Mrs. Clinton lingers, chats and signs her first name — on a Krispy Kreme box, construction gloves and a “Mrs. President” Girl Scout patch (one night alone in Kentucky last week). Her supporters cling to her and urge her not to quit.

Mr. McCain invites respectful distance. It is rare to see people lunging over barriers for him, nor will he reach back: his war injuries make it difficult for him to extend his arms. He moves in close, making earnest eye contact while shaking hands. His approach is dutiful, like a Boy Scout mowing a lawn.

It’s an important aspect of a campaign, I feel for supporters who venture out to campaign rallies to have that opportunity to connect with the candidate, even ever so briefly. In ’04 working for the Kerry campaign, I had many opportunities to watch Kerry connect on the rope line. He would, as Clinton does, linger, chat and pose for pictures with supporters. Sometimes much to the chagrin of his staff who were waiting the in the wings to whisk him off to the next event.

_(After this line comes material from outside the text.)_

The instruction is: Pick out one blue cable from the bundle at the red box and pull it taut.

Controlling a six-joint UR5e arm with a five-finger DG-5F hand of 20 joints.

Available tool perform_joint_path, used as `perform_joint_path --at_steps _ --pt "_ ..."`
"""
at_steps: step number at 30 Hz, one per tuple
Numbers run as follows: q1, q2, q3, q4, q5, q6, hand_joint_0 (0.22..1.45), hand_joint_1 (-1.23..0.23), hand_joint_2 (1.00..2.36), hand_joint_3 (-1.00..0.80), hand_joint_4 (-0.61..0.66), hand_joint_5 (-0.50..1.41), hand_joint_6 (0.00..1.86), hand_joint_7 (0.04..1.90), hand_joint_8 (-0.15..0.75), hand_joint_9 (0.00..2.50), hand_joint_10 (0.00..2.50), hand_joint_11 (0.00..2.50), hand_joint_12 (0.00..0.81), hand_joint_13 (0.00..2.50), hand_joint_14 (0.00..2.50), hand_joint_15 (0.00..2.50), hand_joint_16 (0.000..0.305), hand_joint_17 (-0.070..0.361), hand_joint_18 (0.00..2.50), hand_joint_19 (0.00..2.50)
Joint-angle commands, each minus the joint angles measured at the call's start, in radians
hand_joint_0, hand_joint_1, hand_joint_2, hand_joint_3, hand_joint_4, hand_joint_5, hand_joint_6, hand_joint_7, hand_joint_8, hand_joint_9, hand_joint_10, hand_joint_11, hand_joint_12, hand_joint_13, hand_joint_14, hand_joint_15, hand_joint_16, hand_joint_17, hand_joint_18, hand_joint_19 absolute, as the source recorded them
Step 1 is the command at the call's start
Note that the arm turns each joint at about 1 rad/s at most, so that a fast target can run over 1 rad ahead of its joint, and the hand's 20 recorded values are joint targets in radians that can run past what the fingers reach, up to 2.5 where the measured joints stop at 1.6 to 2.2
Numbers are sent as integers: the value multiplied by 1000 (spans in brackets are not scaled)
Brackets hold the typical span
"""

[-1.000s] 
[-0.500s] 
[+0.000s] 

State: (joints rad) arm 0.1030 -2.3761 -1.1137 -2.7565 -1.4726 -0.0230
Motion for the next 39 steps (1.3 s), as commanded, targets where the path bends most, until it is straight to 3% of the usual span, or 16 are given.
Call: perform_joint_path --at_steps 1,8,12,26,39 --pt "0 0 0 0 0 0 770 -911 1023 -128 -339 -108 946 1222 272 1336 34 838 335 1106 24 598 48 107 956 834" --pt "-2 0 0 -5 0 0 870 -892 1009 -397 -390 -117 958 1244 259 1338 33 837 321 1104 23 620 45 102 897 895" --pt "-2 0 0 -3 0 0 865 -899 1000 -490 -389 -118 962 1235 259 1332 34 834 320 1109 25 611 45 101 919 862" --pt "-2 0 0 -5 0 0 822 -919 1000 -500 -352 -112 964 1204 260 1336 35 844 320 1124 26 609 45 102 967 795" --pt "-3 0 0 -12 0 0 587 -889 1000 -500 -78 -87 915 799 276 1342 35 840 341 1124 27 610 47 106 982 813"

Unlike Clinton, Obama “is at best lukewarm to rope lines, his aides say, but he has learned to soldier through them.”  Explaining perhaps, a bit of the elitist meme that seems to be sticking with Obama, as time goes by.

Hillary Clinton, the NY Times reports, “is a rope-lining dynamo, a penchant she may have acquired from her husband, former President Bill Clinton, the all-time rope-lining king. Mr. Clinton’s willingness to shake every last hand — or engage every last heckler — was legendary.”

The willingness to engage and connect with voters, is ever so important, in my opinion. And that I think explains why so many Clinton supporters are willing to hang on with her through this long primary season. She’s put herself on the line, literally and connected with her supporters. And now those supporters are hanging on to give her the impetus to keep fighting despite the calls from her opponent’s supporters that it is time for her to go.

Barack Obama could take a few lessons from Hillary Clinton on how to work the rope line. If indeed he does become our nominee, it is clear he will need to do a better job connecting with all those voters who connected more deeply with Clinton and chose her at the voting booth, instead of him.

As I’ve said here many times, Hillary Clinton listens to her supporters, she listens to the needs of the voters. I’ve been on the rope line and had the opportunity to have my few moments with Hillary before she moved on to the person next to me. And if there is one thing I am certain of, she heard every word I said — she listened.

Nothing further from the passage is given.